Q: The pandemic has also created economic fallout. Is that shifting how your team works?
This crisis hit many industries in extremely acute ways. Shell is not immune. We’re going through a period of reduced capital spending. Generally, the ideas our team develops help to reduce costs or certainly to reduce risk over time. Even so, I was concerned about what would happen to the pipeline of opportunities that we have been developing. But during the pandemic Shell announced a deepening of the company’s climate ambitions. A big part of how we see that playing out is creating energy products that help other industries decarbonize. We’ll have to compete harder than we normally would for capital, in the short term. But, over the medium term, if anything the outlook for my team’s projects has improved.

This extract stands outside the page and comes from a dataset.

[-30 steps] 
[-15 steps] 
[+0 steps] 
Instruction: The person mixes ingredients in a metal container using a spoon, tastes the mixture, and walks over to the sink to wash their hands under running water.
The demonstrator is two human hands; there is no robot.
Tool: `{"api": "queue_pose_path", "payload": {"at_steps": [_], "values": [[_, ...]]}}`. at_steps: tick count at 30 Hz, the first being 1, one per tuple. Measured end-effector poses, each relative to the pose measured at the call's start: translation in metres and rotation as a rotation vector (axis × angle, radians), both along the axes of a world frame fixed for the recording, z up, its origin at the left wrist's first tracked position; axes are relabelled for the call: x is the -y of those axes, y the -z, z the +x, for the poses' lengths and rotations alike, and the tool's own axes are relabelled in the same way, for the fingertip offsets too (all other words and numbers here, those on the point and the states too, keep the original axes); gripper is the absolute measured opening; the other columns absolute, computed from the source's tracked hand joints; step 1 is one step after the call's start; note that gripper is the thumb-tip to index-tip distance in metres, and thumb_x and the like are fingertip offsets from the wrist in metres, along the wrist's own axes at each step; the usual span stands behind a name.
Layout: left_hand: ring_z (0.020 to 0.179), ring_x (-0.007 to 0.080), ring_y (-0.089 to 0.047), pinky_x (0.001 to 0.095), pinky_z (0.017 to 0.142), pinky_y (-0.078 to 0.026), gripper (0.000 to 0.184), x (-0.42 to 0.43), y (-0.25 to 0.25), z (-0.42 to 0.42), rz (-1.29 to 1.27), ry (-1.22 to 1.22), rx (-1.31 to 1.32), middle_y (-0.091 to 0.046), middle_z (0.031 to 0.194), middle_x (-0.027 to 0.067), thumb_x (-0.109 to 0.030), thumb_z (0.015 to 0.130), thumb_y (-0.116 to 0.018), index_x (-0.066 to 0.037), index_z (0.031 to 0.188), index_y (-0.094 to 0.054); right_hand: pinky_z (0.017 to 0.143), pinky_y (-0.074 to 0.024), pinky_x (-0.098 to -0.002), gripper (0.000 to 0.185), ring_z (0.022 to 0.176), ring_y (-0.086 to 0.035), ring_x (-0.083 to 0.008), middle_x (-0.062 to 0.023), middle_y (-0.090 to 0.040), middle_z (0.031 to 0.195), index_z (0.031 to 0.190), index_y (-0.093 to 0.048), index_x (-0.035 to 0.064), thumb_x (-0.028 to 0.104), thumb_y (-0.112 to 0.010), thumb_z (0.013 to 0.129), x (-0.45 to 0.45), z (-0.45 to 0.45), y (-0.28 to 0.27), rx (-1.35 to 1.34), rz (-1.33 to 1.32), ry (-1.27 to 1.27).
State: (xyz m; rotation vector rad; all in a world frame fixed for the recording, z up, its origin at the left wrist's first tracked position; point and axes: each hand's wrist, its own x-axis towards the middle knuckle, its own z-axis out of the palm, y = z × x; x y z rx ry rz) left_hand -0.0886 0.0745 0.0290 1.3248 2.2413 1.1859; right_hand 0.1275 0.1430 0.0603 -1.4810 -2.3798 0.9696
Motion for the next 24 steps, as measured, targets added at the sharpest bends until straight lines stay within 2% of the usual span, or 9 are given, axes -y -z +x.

Overall, the core of what Shell is doing—the energy transition—is unchanged. The core of my team’s work—finding innovative ways to deliver on that transition—hasn’t changed. The way that we talk about and sell our projects is changing a bit. Our team focuses on the business models coming out of these ideas. We’re helping people understand how, and over what time period, the idea would add value. At the end of the day, this is a for-profit company; our work has to have a dollar value. At the same time, we do a very good job of explaining the deep strategic and risk mitigation value too.
Q: What do you expect going forward as COVID and climate change fight for attention and resources?

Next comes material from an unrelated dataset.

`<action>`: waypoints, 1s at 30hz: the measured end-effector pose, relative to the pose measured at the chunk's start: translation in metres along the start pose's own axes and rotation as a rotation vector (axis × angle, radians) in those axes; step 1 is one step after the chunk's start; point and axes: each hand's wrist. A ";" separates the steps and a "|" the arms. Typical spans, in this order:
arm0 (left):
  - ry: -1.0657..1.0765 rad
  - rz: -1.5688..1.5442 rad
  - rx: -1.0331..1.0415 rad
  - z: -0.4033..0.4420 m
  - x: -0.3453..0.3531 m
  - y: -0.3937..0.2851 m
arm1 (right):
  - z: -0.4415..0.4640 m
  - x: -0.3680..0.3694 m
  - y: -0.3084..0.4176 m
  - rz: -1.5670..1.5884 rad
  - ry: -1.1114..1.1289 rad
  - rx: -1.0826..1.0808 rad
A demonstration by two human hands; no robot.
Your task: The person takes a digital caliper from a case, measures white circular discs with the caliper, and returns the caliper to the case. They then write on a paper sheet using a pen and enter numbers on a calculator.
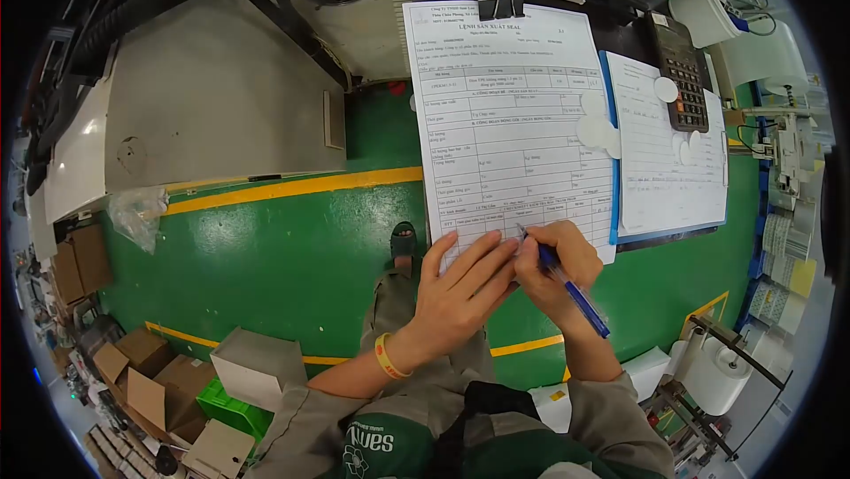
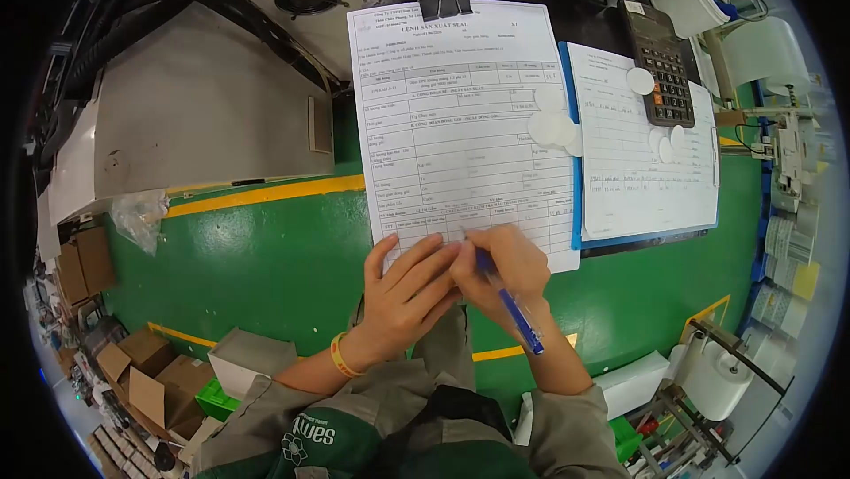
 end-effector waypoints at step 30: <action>0.015 0.011 -0.003 0.000 -0.003 0.002 | -0.005 0.000 -0.005 -0.019 -0.006 -0.026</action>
Point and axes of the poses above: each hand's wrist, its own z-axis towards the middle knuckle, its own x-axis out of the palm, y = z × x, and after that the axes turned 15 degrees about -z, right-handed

It’s unclear, in so many ways. How will companies emerge from COVID? How will governments support a recovery? Will we support each other through the really complicated stuff that needs the most work?

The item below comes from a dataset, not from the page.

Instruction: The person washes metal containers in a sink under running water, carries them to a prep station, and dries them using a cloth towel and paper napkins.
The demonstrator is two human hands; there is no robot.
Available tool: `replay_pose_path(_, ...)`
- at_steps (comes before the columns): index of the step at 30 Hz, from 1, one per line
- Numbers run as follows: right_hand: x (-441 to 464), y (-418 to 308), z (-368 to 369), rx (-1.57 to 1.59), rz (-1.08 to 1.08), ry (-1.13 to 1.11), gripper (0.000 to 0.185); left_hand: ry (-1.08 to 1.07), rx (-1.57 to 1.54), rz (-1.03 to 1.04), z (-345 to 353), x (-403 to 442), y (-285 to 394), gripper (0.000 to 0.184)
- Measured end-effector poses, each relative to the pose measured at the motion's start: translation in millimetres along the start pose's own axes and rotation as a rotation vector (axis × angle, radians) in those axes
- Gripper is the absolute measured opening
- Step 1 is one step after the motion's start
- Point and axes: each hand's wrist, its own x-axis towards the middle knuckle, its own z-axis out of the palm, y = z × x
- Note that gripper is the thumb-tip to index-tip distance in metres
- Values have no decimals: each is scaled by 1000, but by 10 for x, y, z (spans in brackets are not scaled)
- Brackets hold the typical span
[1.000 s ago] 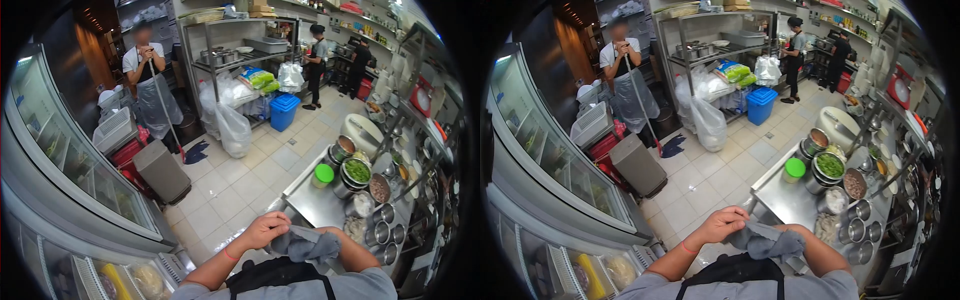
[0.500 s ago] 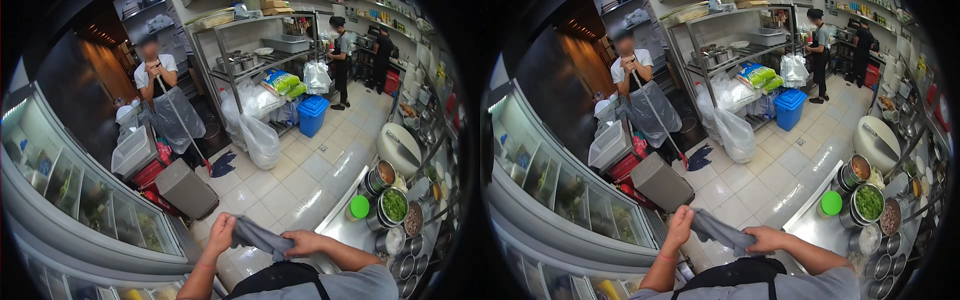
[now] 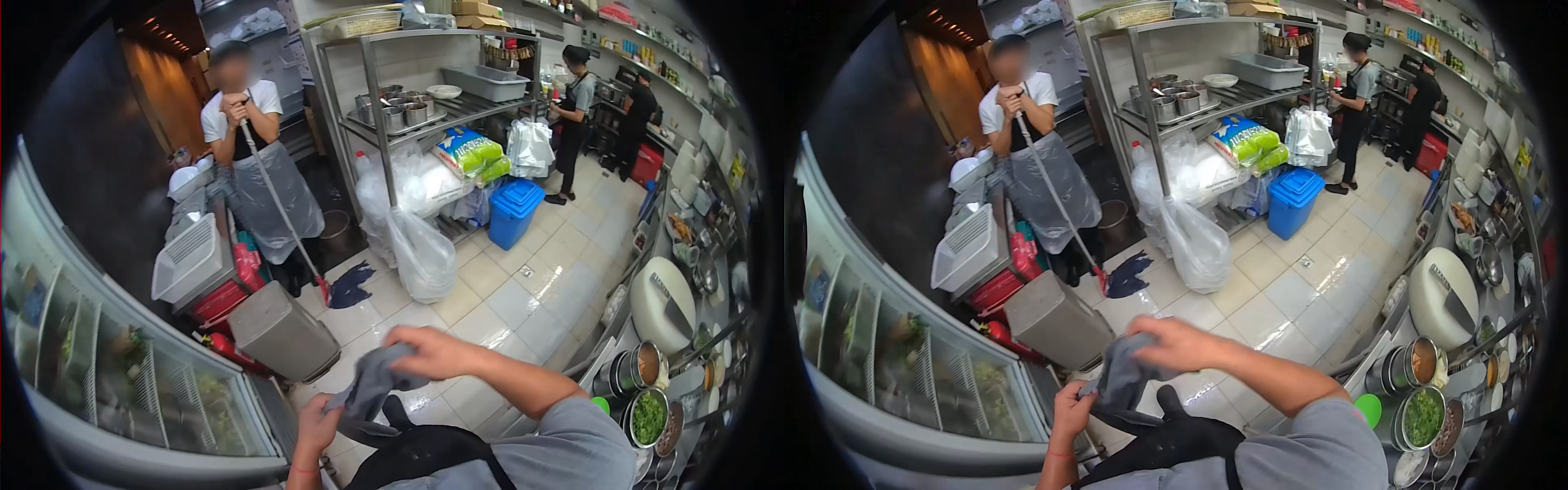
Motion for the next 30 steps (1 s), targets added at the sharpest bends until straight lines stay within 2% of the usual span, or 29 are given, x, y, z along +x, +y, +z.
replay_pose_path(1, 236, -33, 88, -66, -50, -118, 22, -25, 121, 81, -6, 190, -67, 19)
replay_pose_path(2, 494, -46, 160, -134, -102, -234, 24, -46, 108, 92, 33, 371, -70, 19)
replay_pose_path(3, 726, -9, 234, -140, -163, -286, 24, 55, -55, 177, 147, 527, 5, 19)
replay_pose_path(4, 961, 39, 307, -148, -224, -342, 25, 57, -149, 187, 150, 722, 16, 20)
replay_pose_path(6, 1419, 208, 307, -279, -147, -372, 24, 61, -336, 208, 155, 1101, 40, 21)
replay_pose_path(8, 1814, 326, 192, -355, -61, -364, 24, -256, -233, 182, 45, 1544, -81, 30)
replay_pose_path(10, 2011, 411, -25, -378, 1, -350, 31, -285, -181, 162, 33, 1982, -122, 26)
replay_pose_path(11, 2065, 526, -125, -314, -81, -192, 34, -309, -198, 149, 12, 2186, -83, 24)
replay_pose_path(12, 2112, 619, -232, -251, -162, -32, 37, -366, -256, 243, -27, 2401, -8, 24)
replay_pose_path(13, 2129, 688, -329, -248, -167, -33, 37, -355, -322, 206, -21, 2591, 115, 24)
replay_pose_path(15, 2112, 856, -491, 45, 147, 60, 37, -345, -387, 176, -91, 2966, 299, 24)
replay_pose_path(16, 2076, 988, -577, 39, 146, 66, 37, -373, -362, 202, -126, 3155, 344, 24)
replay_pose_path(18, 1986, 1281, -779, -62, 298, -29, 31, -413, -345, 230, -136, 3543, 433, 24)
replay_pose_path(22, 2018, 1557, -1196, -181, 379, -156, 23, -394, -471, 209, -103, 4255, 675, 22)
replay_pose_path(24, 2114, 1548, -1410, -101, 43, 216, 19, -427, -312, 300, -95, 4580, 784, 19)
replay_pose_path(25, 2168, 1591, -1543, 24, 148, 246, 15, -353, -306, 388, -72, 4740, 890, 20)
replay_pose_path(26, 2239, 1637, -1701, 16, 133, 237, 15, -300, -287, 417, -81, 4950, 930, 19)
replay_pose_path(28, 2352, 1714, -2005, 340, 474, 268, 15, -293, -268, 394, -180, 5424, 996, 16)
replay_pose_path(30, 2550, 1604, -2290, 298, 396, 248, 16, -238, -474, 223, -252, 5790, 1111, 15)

The key challenges that we’re facing right now—racial justice, climate change, COVID—there are deep interdependencies. It’s a mistake to try to handle each crisis separately. The solutions are likely to be comprehensive and integrated.
As an example, the EU is proposing to provide government funding for COVID recovery that’s linked to making it possible to meet its 2050 climate aspirations. It’s still early in the process, but there look to be mechanisms that will catalyze private investment alongside of government support. I think that’s exactly the right way to approach this. Unless we all move forward in a pragmatic collaborative way, it’s going to be hard to make the kind of progress that we all need.
”When I first started with this work, I felt like, ‘This is really daunting.’ I’ve come to really appreciate that’s a signal that I’m in the right place.”
It’s complicated and hard. When I first started with this work, I felt like, “This is really daunting.” I’ve come to really appreciate that’s a signal that I’m in the right place. What kind of innovation is it if you’re not really challenged and doubting?
When I chart my career, what’s most exciting for me are the deepest, interdisciplinary challenges. Within a very fragmented political space, within COVID, doing this work is the most beautiful, complicated, and fulfilling kind of role that I can imagine. I feel incredibly fortunate to be at a company with the resources of a Shell at a time when making this energy transition succeed as a business really matters.
A note from Tyler van Leeuwen: I currently work as Group Carbon Opportunities Manager at Shell International Ltd. The views expressed in this interview are mine and do not necessarily reflect those of Shell. The companies in which Royal Dutch Shell plc directly and indirectly owns investments are separate legal entities. In this document “Shell” is used for convenience where references are made to Royal Dutch Shell plc and its subsidiaries in general.